I have bipolar disorder and PTSD.  I have worked, served my country as a territorial soldier for many years, and done voluntary and community work, but now I am too ill to do paid work, although I do what voluntary work I can when I can.

I am dependent on benefits and I am very scared about the reforms.  I have read the revised criteria for ESA that the government says that it will bring in, and believe that I will not get ESA.  Yet when I have the inevitable breakdown, cuts already implemented in mental health services mean that there will be no hospital bed for me.

The cutbacks to housing benefit and council tax benefit mean that I would find it very difficult to survive on jobseekers allowance, especially as I am unlikely to find work and would be hit by further cuts to my housing benefit after a year.

Initially, I could make up the difference using my DLA, but I am afraid that mentally ill people will be targetted in the proposed cutbacks to DLA as we have invisible impairments.
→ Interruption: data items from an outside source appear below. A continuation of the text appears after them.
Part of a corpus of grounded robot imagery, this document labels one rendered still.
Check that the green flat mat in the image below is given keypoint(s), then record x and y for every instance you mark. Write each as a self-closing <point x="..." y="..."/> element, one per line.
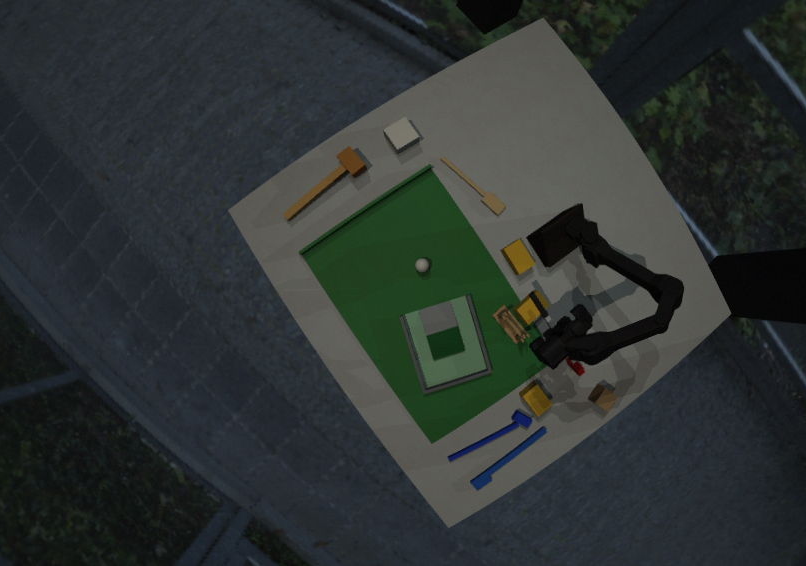
<point x="367" y="269"/>

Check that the brown cube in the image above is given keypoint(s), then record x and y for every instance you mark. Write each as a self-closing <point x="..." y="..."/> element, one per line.
<point x="602" y="397"/>

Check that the brown wooden mallet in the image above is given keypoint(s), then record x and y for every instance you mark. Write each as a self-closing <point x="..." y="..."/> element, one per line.
<point x="350" y="163"/>

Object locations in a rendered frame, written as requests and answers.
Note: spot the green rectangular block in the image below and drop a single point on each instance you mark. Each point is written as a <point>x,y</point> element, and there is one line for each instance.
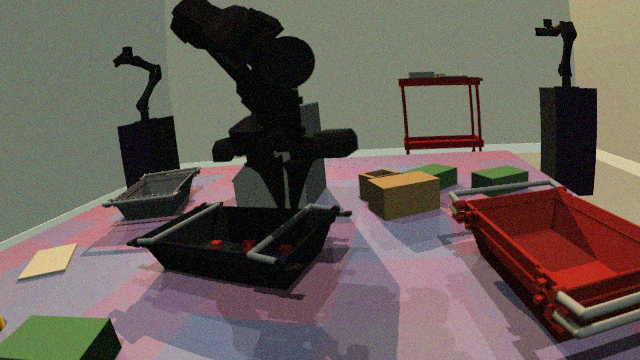
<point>447,174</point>
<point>499,176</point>
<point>62,338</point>

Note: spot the small red block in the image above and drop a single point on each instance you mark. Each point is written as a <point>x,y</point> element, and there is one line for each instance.
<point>248,245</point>
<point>284,249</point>
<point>217,244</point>

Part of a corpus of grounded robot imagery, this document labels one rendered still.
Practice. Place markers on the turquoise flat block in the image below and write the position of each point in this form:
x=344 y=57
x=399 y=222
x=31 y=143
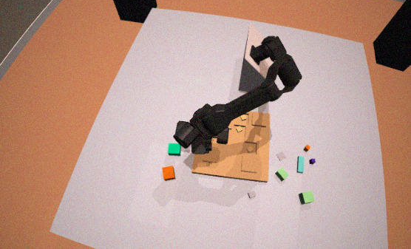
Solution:
x=300 y=164

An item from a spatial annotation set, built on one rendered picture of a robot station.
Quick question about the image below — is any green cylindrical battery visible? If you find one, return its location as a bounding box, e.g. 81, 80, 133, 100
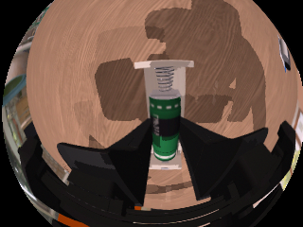
149, 94, 182, 162

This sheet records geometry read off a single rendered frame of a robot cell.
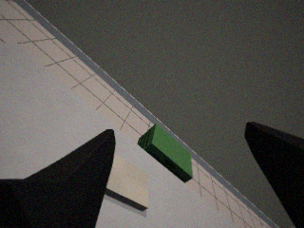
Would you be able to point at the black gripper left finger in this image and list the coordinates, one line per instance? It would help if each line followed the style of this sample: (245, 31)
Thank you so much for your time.
(66, 194)

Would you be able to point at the tan flat rectangular block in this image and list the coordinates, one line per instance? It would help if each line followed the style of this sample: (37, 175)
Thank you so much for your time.
(128, 184)

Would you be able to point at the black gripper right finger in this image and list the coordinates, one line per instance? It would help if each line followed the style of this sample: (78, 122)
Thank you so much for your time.
(280, 156)

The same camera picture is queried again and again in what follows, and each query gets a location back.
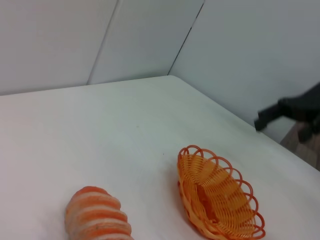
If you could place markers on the orange white striped toy bread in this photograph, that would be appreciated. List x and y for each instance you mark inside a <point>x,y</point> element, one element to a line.
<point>97,215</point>

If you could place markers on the orange woven plastic basket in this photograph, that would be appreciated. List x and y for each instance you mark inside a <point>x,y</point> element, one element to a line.
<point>220,190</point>

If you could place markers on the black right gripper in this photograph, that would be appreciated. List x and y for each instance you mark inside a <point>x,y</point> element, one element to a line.
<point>305,107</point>

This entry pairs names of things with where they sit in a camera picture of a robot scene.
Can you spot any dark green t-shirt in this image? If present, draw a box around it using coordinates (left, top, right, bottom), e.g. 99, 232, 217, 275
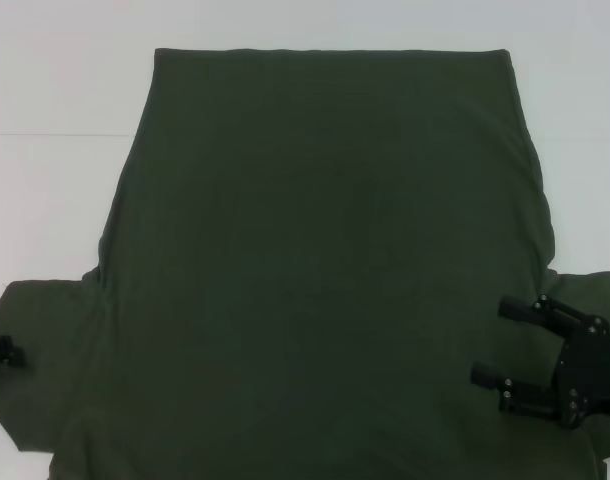
0, 47, 610, 480

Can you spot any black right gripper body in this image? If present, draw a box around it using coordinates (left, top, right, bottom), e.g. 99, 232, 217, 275
554, 314, 610, 431

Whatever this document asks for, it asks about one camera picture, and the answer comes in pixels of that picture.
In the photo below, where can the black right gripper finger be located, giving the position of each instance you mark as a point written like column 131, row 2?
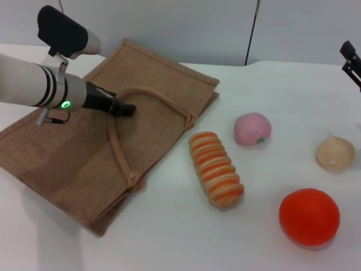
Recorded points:
column 349, row 49
column 354, row 76

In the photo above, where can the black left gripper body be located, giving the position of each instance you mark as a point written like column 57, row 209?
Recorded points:
column 96, row 98

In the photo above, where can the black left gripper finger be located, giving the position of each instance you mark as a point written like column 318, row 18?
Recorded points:
column 121, row 114
column 125, row 108

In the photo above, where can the brown jute handbag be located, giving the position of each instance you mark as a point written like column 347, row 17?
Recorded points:
column 70, row 169

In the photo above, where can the pink peach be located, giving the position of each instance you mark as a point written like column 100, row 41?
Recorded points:
column 251, row 128

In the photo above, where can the orange fruit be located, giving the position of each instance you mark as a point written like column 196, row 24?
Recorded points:
column 308, row 216

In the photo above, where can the beige round bun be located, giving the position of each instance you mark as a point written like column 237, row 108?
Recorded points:
column 335, row 153

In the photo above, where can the orange striped bread loaf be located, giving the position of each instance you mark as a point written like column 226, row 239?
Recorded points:
column 215, row 169

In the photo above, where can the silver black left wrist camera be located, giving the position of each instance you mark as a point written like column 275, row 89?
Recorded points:
column 65, row 34

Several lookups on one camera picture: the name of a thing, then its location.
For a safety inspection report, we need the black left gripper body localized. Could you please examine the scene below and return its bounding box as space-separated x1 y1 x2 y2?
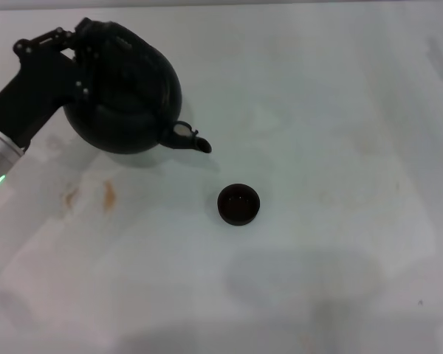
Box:
0 50 83 149

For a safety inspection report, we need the black round teapot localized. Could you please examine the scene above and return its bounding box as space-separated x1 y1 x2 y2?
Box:
61 17 213 155

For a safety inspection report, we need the small black teacup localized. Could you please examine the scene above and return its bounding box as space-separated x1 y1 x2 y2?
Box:
216 183 261 226

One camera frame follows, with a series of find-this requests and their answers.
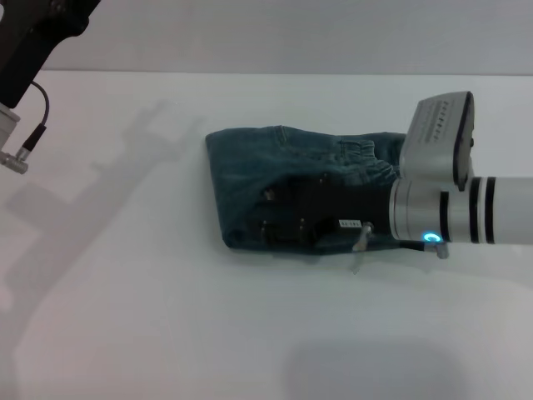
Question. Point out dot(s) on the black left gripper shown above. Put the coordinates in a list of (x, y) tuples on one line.
[(29, 46)]

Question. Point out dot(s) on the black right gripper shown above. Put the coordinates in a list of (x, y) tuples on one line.
[(345, 204)]

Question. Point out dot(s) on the blue denim shorts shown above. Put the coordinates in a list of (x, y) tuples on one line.
[(258, 166)]

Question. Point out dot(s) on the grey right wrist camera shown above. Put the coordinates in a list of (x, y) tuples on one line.
[(437, 141)]

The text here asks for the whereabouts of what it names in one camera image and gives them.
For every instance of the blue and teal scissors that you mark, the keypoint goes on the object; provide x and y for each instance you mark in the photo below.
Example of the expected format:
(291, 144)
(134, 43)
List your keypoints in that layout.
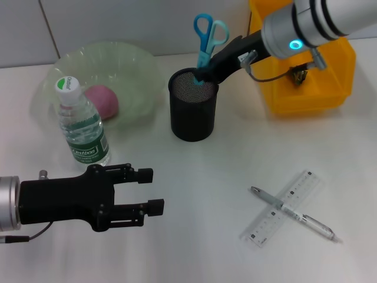
(203, 56)

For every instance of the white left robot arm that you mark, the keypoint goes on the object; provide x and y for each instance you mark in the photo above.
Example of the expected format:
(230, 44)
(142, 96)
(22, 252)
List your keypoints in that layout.
(9, 200)

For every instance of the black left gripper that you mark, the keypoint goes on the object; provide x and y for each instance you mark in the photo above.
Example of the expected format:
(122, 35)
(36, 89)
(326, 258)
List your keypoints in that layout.
(59, 200)

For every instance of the yellow plastic bin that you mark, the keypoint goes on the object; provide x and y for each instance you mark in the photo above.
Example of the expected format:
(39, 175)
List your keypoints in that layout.
(309, 97)

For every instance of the pink peach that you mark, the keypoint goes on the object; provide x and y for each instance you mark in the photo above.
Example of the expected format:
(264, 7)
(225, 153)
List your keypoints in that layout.
(103, 100)

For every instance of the transparent plastic ruler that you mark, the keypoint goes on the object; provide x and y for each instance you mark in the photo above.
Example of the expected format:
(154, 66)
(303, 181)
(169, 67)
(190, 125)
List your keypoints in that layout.
(265, 230)

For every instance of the clear green-label water bottle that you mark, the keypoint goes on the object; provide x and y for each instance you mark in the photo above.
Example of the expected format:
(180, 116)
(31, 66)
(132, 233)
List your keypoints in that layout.
(82, 126)

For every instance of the black mesh pen holder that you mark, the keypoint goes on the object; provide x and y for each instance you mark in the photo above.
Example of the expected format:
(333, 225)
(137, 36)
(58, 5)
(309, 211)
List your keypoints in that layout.
(191, 118)

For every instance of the grey and clear pen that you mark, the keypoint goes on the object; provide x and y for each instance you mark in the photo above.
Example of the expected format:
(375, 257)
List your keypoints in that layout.
(268, 197)

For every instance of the pale green glass fruit plate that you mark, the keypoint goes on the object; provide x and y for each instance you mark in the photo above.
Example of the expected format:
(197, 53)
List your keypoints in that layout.
(117, 65)

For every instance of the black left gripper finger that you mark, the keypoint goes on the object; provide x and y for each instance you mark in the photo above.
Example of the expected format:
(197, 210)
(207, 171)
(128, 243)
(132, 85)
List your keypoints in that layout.
(156, 207)

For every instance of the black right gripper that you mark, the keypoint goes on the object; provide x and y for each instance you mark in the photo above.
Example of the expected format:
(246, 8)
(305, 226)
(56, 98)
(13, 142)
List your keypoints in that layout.
(238, 53)

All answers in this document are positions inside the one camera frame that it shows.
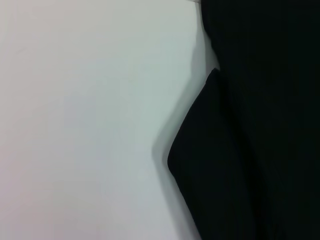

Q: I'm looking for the black t-shirt with FREE print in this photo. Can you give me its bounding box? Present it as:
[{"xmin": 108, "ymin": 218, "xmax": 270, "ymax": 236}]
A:
[{"xmin": 166, "ymin": 0, "xmax": 320, "ymax": 240}]

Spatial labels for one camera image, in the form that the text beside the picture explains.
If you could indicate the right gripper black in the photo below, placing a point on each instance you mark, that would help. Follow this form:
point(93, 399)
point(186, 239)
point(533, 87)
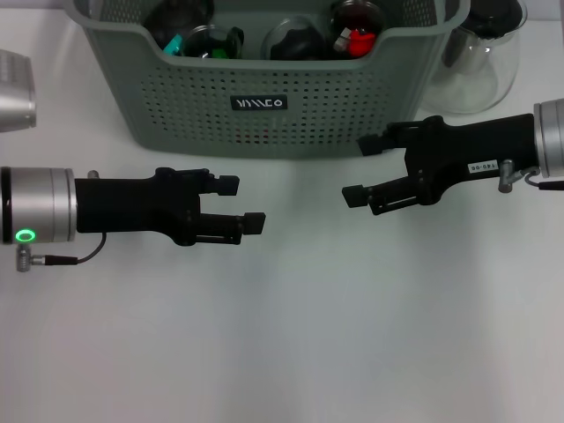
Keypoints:
point(462, 150)

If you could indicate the grey-green perforated storage bin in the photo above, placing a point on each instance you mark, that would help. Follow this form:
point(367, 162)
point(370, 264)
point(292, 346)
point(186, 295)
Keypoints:
point(308, 123)

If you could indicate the cyan translucent toy brick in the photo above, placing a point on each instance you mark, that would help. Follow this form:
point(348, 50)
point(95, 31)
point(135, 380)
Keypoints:
point(173, 45)

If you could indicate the glass teacup black sleeve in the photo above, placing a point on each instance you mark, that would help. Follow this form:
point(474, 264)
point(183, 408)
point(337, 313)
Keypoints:
point(352, 13)
point(207, 42)
point(295, 44)

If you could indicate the long white toy brick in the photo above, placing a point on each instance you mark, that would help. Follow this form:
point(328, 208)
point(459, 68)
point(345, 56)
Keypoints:
point(341, 42)

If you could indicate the red wedge toy brick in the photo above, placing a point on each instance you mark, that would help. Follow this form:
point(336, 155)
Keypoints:
point(362, 44)

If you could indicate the glass carafe with black lid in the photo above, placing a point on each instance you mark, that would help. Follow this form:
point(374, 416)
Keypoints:
point(476, 88)

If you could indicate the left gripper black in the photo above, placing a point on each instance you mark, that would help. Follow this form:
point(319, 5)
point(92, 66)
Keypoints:
point(132, 205)

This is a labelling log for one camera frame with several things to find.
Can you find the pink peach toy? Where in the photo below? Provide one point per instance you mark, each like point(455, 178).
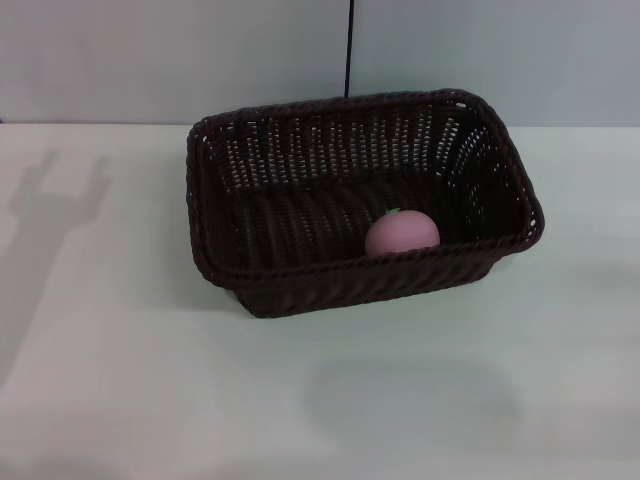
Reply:
point(400, 235)

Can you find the dark brown woven basket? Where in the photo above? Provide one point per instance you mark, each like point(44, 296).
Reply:
point(325, 240)

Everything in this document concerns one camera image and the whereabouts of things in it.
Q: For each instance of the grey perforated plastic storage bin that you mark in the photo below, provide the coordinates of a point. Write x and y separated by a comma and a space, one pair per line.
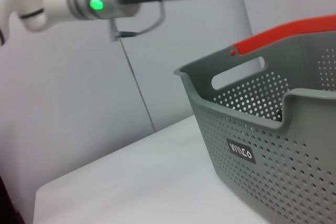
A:
262, 171

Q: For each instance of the dark brown furniture edge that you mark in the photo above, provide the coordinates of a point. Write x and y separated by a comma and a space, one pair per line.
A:
6, 208

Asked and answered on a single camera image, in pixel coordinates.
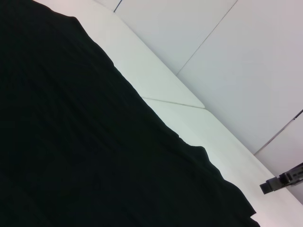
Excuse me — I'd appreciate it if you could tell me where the black t-shirt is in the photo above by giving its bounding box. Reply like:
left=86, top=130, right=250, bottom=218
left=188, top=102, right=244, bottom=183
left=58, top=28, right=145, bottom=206
left=0, top=0, right=261, bottom=227

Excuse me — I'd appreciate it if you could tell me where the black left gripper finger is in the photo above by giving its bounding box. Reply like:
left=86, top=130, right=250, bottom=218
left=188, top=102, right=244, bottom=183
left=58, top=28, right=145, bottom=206
left=259, top=162, right=303, bottom=195

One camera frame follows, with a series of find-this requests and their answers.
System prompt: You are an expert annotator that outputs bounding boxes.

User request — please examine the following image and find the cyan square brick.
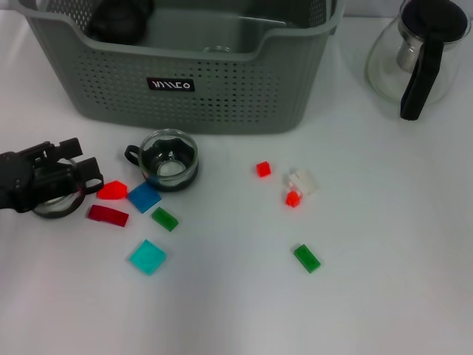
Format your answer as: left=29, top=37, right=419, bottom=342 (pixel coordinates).
left=129, top=239, right=167, bottom=277

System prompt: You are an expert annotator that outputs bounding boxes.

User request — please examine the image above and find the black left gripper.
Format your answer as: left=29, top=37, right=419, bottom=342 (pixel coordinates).
left=0, top=137, right=105, bottom=214

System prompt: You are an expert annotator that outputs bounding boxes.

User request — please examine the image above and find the green rectangular brick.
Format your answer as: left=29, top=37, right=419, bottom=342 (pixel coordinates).
left=150, top=206, right=179, bottom=233
left=293, top=243, right=321, bottom=274

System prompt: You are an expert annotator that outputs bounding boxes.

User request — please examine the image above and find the white toy brick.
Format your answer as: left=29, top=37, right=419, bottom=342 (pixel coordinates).
left=287, top=168, right=319, bottom=196

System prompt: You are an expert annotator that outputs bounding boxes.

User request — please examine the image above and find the orange-red wedge brick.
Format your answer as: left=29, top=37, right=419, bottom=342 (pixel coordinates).
left=97, top=180, right=129, bottom=200

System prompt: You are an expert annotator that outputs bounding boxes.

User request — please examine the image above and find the grey perforated storage bin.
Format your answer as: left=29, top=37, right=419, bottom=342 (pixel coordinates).
left=16, top=0, right=344, bottom=135

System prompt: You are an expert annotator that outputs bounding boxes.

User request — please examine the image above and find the blue square brick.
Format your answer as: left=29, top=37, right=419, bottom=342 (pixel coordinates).
left=127, top=181, right=163, bottom=214

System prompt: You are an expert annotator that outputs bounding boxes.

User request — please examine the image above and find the glass pitcher black handle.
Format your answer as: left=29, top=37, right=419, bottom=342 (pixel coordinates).
left=364, top=0, right=470, bottom=121

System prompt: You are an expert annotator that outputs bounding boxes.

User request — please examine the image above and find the black ceramic teapot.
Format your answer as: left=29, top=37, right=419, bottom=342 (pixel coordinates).
left=86, top=0, right=154, bottom=45

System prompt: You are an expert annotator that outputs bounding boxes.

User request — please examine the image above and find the dark red long brick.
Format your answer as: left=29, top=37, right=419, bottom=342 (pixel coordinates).
left=87, top=204, right=129, bottom=227

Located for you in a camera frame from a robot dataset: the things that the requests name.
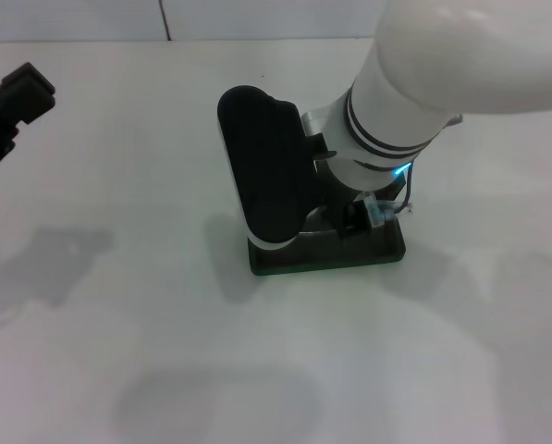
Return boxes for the green glasses case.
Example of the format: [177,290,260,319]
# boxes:
[247,216,406,278]

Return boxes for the grey right wrist cable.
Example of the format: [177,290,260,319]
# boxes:
[365,159,418,228]

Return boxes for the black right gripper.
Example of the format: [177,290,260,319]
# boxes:
[324,178,409,240]

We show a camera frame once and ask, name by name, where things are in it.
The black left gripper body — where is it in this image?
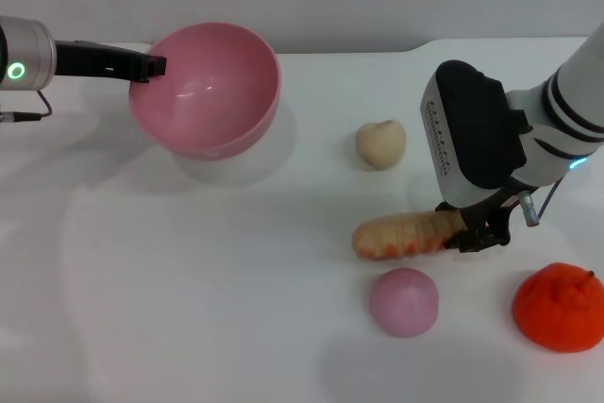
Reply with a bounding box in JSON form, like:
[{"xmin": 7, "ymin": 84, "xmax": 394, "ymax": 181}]
[{"xmin": 54, "ymin": 39, "xmax": 150, "ymax": 85}]

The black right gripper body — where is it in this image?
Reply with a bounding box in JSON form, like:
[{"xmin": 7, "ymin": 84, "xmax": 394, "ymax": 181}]
[{"xmin": 434, "ymin": 184, "xmax": 520, "ymax": 234}]

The pink plastic bowl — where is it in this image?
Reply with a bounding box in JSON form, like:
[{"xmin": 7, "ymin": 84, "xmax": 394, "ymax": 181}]
[{"xmin": 128, "ymin": 22, "xmax": 282, "ymax": 161}]

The long ridged orange bread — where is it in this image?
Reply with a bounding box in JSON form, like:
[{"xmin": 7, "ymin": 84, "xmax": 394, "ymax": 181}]
[{"xmin": 352, "ymin": 210, "xmax": 466, "ymax": 261}]

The pink round bun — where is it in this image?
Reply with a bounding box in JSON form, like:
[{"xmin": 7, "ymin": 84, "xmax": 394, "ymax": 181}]
[{"xmin": 368, "ymin": 267, "xmax": 440, "ymax": 339}]

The orange-red persimmon bun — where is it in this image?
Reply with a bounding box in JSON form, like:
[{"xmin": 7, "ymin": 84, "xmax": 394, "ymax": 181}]
[{"xmin": 512, "ymin": 261, "xmax": 604, "ymax": 354}]

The beige peach-shaped bun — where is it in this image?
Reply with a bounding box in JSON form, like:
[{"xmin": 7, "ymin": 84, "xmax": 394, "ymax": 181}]
[{"xmin": 355, "ymin": 119, "xmax": 407, "ymax": 171}]

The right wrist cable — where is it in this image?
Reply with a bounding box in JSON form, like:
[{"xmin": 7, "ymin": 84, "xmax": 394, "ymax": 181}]
[{"xmin": 516, "ymin": 176, "xmax": 565, "ymax": 227}]

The wrist cable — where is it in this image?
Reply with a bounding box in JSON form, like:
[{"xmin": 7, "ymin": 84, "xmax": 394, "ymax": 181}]
[
  {"xmin": 516, "ymin": 176, "xmax": 565, "ymax": 227},
  {"xmin": 0, "ymin": 89, "xmax": 52, "ymax": 124}
]

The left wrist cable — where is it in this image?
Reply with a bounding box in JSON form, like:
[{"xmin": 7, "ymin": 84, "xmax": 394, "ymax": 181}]
[{"xmin": 0, "ymin": 89, "xmax": 52, "ymax": 124}]

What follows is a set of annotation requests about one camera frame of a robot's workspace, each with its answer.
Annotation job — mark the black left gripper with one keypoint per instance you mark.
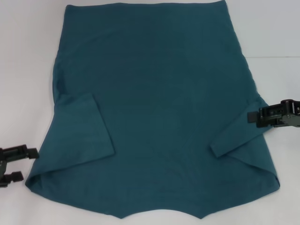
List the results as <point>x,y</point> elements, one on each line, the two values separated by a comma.
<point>2,164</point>

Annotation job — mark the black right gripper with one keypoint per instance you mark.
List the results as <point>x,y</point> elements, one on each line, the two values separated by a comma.
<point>290,114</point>

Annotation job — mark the blue shirt with white print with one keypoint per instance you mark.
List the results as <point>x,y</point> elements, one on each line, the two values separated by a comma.
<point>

When I became a soldier, it was to defend this country from threats from other countries, but now the threat to our survival comes from within, not from one political party, but from all three main parties.  I stood shoulder to shoulder with other soldiers in defence of my country and now I will stand shoulder to shoulder with other disabled people in defence of our community. 

It will not be an easy fight.  Already people I know who are not disabled tell me not to worry about it but to wait and see what will happen.  By then it will be too late: the reforms will have been enacted into law.  We must fight now, spreading the word far and wide about what is really happening to us.